The systems of stereotypes may be the core of our personal
tradition, the defenses of our position in society.
They are an ordered, more or less consistent picture of the world, to
which our habits, our tastes, our capacities, our comforts and our
hopes have adjusted themselves. They may not be a complete picture of
the world, but they are a picture of a possible world to which we are
adapted. In that world people and things have their well-known places,
and do certain expected things. We feel at home there. We fit in. We
are members. We know the way around. There we find the charm of the
familiar, the normal, the dependable; its grooves and shapes are where
we are accustomed to find them. And though we have abandoned much that
might have tempted us before we creased ourselves into that mould,
once we are firmly in, it fits as snugly as an old shoe.

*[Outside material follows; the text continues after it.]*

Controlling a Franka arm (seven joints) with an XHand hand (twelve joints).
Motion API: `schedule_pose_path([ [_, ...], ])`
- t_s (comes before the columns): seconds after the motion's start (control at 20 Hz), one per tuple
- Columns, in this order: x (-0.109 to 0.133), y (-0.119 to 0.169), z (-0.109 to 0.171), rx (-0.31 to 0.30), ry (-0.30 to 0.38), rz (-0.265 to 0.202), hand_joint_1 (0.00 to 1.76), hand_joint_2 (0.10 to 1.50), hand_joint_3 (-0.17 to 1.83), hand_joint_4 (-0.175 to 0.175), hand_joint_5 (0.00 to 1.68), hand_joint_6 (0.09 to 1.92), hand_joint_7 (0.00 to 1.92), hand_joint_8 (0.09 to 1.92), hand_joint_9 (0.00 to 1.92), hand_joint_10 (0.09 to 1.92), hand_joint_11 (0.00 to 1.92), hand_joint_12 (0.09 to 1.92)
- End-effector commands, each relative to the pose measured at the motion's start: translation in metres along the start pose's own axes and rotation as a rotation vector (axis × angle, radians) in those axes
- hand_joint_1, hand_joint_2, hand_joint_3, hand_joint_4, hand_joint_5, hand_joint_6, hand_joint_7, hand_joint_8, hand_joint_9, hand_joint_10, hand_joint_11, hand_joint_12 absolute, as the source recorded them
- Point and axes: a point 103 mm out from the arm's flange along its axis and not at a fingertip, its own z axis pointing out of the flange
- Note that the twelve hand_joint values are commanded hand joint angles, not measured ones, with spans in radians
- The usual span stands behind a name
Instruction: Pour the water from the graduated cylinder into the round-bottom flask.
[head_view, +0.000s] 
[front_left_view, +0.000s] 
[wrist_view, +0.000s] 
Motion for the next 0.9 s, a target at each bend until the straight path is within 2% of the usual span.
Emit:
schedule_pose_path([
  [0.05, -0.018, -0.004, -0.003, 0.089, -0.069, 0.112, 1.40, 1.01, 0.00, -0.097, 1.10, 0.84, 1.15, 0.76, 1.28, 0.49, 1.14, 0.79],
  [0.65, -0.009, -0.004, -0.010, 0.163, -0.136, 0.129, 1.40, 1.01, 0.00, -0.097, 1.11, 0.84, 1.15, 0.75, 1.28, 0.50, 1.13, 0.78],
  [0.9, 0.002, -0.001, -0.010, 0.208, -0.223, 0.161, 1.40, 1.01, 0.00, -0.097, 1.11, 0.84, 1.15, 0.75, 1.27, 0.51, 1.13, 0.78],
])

No wonder, then, that any disturbance of the stereotypes seems like an
attack upon the foundations of the universe. It is an attack upon the
foundations of _our_ universe, and, where big things are at
stake, we do not readily admit that there is any distinction between
our universe and the universe. A world which turns out to be one in
which those we honor are unworthy, and those we despise are noble, is
nerve-racking. There is anarchy if our order of precedence is not the
only possible one. For if the meek should indeed inherit the earth, if
the first should be last, if those who are without sin alone may cast
a stone, if to Caesar you render only the things that are Caesar's,
then the foundations of self-respect would be shaken for those who
have arranged their lives as if these maxims were not true.